Chimeric molecule I (acronym NNC), consisting of the N-terminal 2/3 of the plasma membrane Na-pump and the C-terminal 1/3 of the SR Ca-pump, was found to be expressed exclusively inside the cells, did not assemble with a beta subunit, but exhibited ouabain-sensitive ATPase activity which could be stimulated by Ca ions. It could bind ouabain and Ca ions with high affinity equal to the wild-type pumps. Chimeric molecule II (CCN), containing the N-terminal 2/3 of Ca-pump and the C-terminal 1/3 of the Na-pump, was found to reside on the plasma membrane as well as inside the cells, assemble with the Na-pump beta subunit, and showed no Ca stimulated or ouabain-sensitive ATPase activity.

As a result of our research some of the critical domains for P-type ATPase function identified in these chimeric studies were: (i) The targeting and assembly domains on the chicken Na/K-ATPase alpha subunit were localized to residues 713-1014, (ii) The ouabain binding domain was localized in the alpha subunit among residues 93-147 and 290-346, (iii) The high affinity Ca binding sites of the sarcoplasmic reticulum Ca-ATPase were localized to residues 723-994. My research also showed the 'chimeric recombinant technique' was a valid approach in the delineation of functional domains when applied between proteins of conserved structure but divergent function.

After working with membrane transporters at UVA I wanted to apply my skills to proteins associated with clinical maladies. I also wanted to learn patch clamp and powerful electrophysiology approaches used to study ion channels. I found a perfect match in the Cystic Fibrosis Research Laboratory run by Jeffrey Wine at Stanford University.


D.B. Luckie, K.L. Boyd, A. Mizushima, Z. Shao, A. Somlyo and K. Takeyasu (1991) Identification of ouabain-binding and Ca-stimulation domains in Na- and Ca-pump chimeric molecules. in The Sodium Pump: Recent Developments, Rockfeller Univ. Press NY, p.237-242.

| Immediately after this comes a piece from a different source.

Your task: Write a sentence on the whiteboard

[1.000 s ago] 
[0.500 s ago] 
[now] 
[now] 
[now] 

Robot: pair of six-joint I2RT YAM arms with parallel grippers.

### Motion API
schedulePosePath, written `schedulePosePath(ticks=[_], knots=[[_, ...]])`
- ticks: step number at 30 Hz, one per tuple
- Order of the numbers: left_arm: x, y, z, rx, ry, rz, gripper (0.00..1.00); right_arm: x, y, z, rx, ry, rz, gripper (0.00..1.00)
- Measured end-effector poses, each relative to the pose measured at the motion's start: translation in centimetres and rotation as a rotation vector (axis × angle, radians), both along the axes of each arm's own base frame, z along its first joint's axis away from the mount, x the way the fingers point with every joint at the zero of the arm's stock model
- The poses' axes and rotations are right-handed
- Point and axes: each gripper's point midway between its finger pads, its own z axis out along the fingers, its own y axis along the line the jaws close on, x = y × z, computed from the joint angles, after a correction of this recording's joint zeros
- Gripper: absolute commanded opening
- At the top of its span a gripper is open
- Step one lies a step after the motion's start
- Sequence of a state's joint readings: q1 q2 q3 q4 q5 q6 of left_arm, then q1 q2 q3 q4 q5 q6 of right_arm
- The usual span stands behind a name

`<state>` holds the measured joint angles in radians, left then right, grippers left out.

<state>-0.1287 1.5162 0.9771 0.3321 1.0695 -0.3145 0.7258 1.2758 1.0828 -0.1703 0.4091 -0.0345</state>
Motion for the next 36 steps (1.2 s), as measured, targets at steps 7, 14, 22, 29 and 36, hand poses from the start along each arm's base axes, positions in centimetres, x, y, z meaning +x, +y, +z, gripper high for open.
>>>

D.B. Luckie, K.L. Boyd, and K. Takeyasu (1991) Ouabain and Ca2+-sensitive ATPase activity of chimeric Na- and Ca-pump molecules. FEBS letters, 281:231-234.

D.B. Luckie, V. Lemas, K.L. Boyd, D.M. Fambrough, and K. Takeyasu (1992) Molecular dissection of functional domains of the E1E2ATPases using sodium and calcium pump chimeric molecules. Biophys. J., 62:227-234.